Data records:
---

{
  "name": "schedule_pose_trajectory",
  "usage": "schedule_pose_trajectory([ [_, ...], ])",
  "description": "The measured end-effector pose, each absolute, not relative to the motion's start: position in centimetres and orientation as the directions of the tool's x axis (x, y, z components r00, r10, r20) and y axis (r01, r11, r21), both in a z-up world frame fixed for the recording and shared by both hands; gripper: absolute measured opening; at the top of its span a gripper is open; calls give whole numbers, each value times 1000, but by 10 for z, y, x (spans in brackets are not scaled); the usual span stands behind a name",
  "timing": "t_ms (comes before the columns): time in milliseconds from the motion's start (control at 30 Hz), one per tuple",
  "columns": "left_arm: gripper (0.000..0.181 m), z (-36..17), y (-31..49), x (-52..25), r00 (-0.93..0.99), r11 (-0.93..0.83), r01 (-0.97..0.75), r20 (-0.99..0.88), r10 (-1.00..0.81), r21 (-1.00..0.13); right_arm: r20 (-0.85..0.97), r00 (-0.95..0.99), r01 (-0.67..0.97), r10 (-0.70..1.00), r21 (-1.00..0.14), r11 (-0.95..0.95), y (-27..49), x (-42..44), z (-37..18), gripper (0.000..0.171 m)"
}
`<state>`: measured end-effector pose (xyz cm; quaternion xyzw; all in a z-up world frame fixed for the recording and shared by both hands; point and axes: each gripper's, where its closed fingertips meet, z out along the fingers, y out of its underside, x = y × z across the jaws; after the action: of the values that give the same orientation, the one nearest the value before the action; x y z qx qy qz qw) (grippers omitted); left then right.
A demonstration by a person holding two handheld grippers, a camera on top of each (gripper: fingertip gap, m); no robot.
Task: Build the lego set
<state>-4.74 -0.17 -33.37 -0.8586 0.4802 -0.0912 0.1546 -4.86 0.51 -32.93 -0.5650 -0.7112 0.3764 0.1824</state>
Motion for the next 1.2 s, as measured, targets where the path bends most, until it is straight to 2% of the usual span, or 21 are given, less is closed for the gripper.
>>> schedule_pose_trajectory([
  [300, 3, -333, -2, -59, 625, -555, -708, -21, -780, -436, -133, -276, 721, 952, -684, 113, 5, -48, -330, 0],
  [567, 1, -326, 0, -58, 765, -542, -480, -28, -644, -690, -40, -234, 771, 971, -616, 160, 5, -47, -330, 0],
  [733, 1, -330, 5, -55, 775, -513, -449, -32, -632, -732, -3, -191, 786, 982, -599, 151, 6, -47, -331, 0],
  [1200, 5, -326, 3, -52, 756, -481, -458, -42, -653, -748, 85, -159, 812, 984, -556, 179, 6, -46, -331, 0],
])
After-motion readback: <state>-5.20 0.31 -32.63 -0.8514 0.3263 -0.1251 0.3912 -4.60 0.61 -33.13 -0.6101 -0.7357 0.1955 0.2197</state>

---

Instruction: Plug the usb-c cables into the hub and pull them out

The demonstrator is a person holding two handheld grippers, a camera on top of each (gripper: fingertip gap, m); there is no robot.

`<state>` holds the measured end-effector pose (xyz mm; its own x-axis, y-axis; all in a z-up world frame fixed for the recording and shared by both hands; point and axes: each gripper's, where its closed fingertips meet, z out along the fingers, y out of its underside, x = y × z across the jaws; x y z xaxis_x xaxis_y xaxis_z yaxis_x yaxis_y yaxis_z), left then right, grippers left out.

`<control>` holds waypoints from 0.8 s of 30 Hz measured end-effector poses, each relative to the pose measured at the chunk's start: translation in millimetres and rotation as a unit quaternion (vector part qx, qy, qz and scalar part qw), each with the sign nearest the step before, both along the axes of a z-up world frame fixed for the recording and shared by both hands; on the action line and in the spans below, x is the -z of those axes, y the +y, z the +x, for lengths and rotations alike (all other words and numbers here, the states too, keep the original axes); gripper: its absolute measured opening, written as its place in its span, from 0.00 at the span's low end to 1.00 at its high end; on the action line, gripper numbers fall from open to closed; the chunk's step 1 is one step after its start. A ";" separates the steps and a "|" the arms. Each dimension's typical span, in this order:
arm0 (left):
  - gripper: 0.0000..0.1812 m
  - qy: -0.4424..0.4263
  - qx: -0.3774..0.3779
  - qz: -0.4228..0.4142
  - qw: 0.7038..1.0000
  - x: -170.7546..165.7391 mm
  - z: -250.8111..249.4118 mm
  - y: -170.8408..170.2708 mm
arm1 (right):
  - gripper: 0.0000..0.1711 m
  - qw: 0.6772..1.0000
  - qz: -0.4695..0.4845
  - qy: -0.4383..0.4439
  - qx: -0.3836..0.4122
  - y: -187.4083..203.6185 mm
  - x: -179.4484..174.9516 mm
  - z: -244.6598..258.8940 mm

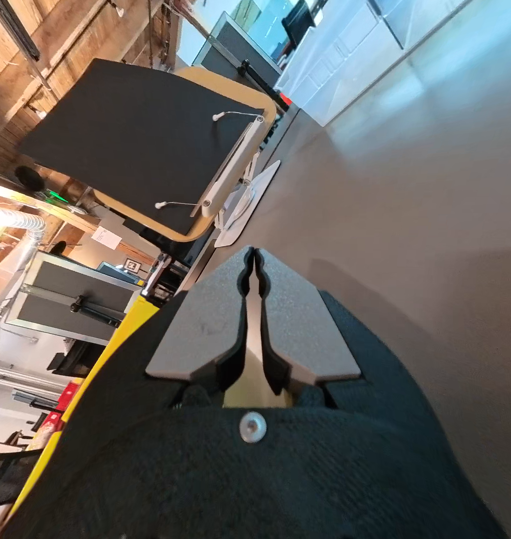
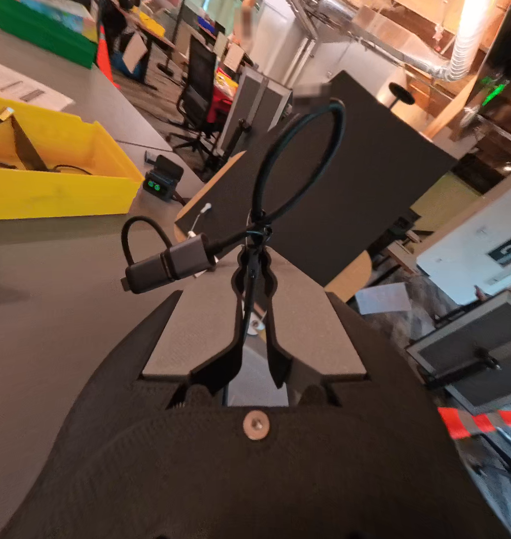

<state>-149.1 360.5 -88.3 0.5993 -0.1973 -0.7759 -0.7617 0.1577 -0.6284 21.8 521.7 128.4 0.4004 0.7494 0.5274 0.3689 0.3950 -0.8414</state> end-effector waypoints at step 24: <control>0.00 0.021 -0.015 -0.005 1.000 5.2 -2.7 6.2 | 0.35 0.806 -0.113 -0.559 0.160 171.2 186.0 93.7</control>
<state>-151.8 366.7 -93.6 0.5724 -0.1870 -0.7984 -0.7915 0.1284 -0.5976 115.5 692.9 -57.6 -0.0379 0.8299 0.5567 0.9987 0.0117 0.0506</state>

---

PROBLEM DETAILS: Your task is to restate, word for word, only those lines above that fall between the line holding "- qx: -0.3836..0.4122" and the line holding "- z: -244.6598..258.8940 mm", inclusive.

FINISHED TASK:
  - qx: -0.3836..0.4122
  - y: -187.4083..203.6185 mm
  - x: -179.4484..174.9516 mm
  - z: -244.6598..258.8940 mm

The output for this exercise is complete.